Please report each line of the data below that contains "camera".

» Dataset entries
###
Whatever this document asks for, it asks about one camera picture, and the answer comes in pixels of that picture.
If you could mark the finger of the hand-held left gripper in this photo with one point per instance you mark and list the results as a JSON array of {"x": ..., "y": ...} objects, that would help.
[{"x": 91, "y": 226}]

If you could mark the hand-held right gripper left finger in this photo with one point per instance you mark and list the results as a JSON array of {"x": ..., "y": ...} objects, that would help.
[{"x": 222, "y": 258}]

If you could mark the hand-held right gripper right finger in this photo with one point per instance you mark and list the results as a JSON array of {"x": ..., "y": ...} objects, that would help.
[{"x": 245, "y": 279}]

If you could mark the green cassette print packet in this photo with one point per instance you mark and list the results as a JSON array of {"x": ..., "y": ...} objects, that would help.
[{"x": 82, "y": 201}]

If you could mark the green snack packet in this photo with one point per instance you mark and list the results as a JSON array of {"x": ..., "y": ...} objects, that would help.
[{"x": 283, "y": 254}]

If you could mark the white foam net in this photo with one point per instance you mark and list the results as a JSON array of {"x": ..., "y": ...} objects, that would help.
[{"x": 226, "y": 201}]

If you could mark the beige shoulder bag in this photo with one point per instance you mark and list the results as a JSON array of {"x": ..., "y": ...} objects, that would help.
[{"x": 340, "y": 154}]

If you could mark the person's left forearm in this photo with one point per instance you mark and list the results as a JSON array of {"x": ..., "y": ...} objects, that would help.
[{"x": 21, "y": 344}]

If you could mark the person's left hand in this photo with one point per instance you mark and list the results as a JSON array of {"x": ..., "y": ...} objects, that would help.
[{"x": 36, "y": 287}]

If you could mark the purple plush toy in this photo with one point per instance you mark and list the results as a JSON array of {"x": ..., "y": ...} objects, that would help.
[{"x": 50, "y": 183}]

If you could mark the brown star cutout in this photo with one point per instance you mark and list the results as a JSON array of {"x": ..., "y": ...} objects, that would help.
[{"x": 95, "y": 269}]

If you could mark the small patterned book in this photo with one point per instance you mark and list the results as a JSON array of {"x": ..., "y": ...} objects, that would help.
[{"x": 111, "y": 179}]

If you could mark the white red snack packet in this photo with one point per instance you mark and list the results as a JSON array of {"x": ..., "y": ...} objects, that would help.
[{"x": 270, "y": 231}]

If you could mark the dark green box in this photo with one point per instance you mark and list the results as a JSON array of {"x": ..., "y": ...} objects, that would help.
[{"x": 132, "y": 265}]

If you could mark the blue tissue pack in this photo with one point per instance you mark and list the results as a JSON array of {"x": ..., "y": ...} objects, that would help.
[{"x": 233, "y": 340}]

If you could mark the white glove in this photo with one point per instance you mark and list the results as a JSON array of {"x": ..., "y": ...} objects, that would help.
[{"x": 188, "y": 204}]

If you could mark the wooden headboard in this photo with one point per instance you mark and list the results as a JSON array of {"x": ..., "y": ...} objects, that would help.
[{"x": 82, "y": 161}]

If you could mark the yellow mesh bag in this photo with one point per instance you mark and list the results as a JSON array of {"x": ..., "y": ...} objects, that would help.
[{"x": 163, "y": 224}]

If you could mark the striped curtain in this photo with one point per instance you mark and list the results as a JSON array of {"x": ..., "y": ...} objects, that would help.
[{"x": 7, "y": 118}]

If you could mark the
###
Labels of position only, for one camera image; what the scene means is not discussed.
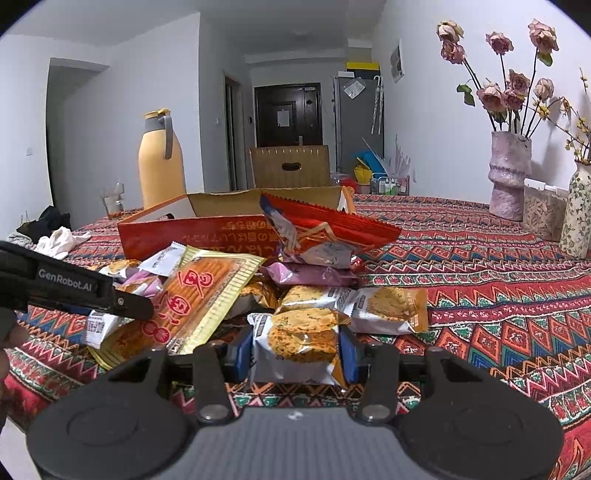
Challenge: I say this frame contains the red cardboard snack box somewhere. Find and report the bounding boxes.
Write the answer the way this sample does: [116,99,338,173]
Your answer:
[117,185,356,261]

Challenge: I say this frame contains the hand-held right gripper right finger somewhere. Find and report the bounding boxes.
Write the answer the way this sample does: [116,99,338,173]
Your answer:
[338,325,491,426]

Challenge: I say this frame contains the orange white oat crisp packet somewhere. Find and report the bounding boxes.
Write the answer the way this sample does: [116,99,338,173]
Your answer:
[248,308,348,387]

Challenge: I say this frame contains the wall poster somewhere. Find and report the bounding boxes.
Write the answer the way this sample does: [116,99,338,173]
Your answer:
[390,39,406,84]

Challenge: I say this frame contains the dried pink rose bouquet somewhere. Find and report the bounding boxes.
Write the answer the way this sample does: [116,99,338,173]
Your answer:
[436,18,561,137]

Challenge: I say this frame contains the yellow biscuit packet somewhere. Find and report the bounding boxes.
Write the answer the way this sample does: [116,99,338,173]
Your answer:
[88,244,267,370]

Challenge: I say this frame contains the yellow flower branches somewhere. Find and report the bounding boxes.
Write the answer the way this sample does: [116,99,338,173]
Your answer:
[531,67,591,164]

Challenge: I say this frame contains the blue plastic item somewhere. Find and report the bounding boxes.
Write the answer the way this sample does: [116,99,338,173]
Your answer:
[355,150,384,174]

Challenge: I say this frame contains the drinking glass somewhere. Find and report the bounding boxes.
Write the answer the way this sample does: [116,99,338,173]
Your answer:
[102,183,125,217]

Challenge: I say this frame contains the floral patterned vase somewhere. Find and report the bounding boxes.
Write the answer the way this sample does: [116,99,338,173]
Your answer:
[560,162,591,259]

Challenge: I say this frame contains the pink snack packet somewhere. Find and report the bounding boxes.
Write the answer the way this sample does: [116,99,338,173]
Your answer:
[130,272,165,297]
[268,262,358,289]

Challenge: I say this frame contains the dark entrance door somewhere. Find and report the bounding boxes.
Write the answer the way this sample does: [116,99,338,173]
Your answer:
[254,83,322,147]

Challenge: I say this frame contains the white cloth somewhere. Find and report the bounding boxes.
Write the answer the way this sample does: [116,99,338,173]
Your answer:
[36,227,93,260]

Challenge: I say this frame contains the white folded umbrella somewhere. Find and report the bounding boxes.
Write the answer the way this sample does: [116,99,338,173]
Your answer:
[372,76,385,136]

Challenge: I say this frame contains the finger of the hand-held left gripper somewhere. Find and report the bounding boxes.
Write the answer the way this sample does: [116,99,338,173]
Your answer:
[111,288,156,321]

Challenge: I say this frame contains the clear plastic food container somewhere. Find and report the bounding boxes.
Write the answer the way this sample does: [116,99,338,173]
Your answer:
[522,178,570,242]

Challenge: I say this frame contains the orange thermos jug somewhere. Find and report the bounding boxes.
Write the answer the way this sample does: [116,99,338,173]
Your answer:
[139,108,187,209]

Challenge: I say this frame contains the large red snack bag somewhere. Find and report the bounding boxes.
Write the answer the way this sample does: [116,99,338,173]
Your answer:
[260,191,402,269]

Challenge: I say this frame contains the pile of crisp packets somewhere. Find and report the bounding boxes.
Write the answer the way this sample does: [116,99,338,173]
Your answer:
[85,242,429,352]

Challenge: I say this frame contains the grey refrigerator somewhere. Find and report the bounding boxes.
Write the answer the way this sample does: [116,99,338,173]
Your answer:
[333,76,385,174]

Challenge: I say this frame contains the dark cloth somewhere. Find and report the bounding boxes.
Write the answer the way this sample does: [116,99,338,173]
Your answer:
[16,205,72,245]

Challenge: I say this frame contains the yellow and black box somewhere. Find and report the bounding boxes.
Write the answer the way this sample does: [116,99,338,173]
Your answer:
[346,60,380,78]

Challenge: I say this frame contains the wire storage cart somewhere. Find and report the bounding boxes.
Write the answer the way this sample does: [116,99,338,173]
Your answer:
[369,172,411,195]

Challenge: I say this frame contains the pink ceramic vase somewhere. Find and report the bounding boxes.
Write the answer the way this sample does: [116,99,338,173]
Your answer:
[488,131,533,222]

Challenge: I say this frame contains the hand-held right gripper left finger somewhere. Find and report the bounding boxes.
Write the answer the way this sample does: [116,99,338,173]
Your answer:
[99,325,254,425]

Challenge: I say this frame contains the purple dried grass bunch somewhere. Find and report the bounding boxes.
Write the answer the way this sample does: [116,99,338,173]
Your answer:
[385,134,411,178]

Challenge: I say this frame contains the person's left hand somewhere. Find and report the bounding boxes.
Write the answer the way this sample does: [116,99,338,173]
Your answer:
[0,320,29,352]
###
» FINAL ANSWER
Whatever this document asks for, it asks about one camera picture, and the answer comes in pixels of that picture.
Labels of position only, for one camera image; what the scene means is not discussed.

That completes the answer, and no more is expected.